Fijian exporters benefit from preferential access under several multilateral and regional trade agreements:
- The South Pacific Regional Trade and Economic Cooperation Agreement (SPARTECA) grants Pacific Island exports preferential access to Australia.
- Fiji’s Textile, Clothing, and Footwear (TCF) sector previously benefited from the SPARTECA–TCF scheme, which Australia replaced in 2015 with its Developing Country Preference Scheme.
- The Melanesian Spearhead Group provides market access to its member countries, including Papua New Guinea, Solomon Islands, and Vanuatu.
- The Pacific Island Countries Trade Agreement operates as a free trade agreement among the 14 Pacific Island Forum Countries.

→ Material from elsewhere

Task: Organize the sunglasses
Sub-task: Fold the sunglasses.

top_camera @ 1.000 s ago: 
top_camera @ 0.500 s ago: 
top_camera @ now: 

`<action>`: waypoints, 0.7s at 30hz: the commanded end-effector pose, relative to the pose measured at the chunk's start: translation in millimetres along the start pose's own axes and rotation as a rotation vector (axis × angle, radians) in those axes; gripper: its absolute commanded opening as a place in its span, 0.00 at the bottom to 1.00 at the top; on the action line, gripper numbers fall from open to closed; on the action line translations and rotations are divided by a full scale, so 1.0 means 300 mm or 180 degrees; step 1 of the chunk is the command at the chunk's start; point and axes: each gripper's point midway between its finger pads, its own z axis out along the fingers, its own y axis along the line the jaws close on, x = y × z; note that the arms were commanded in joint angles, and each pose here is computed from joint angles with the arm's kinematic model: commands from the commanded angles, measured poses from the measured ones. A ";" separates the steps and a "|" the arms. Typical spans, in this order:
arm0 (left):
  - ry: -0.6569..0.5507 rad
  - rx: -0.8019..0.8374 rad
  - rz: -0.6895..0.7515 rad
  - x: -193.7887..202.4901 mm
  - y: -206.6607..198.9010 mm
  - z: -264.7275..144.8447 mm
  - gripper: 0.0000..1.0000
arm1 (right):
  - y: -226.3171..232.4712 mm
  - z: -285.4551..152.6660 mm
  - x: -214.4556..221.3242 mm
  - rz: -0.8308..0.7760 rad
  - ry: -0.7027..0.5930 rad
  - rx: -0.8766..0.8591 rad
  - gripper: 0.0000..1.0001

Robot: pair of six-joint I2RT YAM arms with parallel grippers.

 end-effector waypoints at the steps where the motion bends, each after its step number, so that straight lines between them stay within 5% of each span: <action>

- Fiji ratified the Economic Partnership Agreement (EPA) with the European Union (EU) on trade in goods in 2014. Negotiators continue working on a Comprehensive EPA to secure preferential access to the EU market for certain Fijian exports (notably excluding sugar) and to implement the EPA.
- Fiji qualifies as a beneficiary developing country under the Generalized System of Preferences (GSP), the largest and oldest U.S. trade preference program. (However, the U.S. GSP program expired on December 31, 2020, and Congress has yet to reauthorize it.)
- Fiji joined the Indo-Pacific Economic Framework as the 14th country and the first Pacific Island nation to participate.
- Fiji has not yet ratified the Pacific Agreement on Closer Economic Relations Plus (PACER Plus), a comprehensive free trade agreement focused on regional development involving Australia, New Zealand, and nine Pacific Island nations (Cook Islands, Nauru, Niue, Kiribati, Tuvalu, Samoa, Solomon Islands, Tonga, and Vanuatu).
- In October 2020, the United States and Fiji signed a Trade and Investment Framework Agreement, establishing a strategic framework and guiding principles for trade and investment dialogue between U.S. and Fijian authorities.